Tuesday, October 27, 2009

New street furniture coming to Philadelphia

By the end of the year, the City of Philadelphia will put out its request for proposals (RFP) for a 20-year street furniture contract to replace its current one. Though the exact elements of the contract have yet to be decided, it will very likely include new bus shelters, bike racks, newsstand corrals, and information kiosks. This presents a major opportunity for Nutter's City Hall and Deputy Mayor Rina Cutler. Street furniture is an essential part of a city's appearance at street level, and the most successful cities understand the vital role that well-designed, distinctive street furniture can have in shaping the perceptions of visitors and residents alike.

The idea is generally well understood by European cities.

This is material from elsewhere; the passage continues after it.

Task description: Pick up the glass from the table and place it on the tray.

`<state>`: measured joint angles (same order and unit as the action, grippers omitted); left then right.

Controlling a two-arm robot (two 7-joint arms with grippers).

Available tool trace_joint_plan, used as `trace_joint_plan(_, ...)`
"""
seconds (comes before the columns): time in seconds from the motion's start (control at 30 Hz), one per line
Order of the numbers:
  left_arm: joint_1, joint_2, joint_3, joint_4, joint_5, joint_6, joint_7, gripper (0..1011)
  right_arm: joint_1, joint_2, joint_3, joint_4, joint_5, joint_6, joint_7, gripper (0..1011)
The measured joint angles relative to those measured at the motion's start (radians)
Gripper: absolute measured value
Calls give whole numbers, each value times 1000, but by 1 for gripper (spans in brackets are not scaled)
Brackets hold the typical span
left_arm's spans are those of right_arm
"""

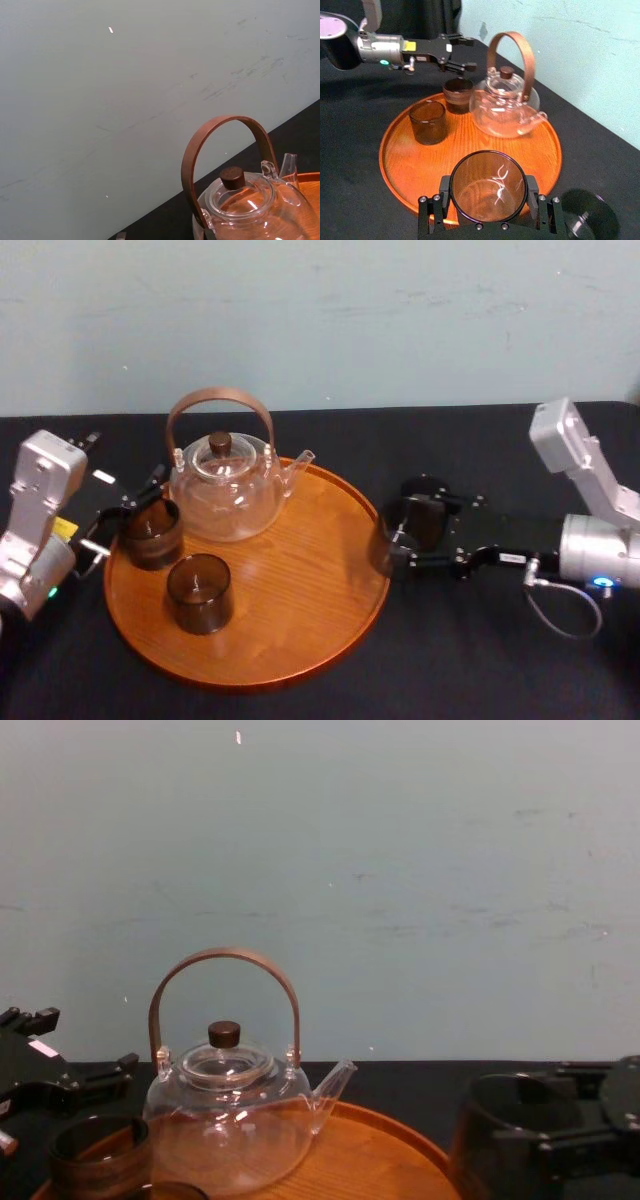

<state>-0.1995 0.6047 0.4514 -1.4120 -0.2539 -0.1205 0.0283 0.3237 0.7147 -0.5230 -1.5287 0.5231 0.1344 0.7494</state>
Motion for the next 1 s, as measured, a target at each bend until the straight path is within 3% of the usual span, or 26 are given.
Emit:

Paris is perhaps the best example of a city that has reinforced the high quality of its public spaces through well-designed street furniture such as the bus shelter pictured above. Brussels' unique transit shelters pay homage to the city's Art Nouveau heritage. These two examples have been pictured above.

Meanwhile, Philadelphia has been stuck with some of the most underwhelming, nondescript street furniture of any major American city. Our current bus shelters are installed and maintained (just barely) by CBS Outdoor, an outdoor advertising firm which apparently has absolutely no appreciation for quality public design. Representative Richard Ament summed it up quite recently at the Academy of Natural Sciences when he explained, "We're not a design company." No kidding. For more examples of the junk that they offer, their site displays them quite proudly in a photo gallery (sort Media Type by Street Furniture).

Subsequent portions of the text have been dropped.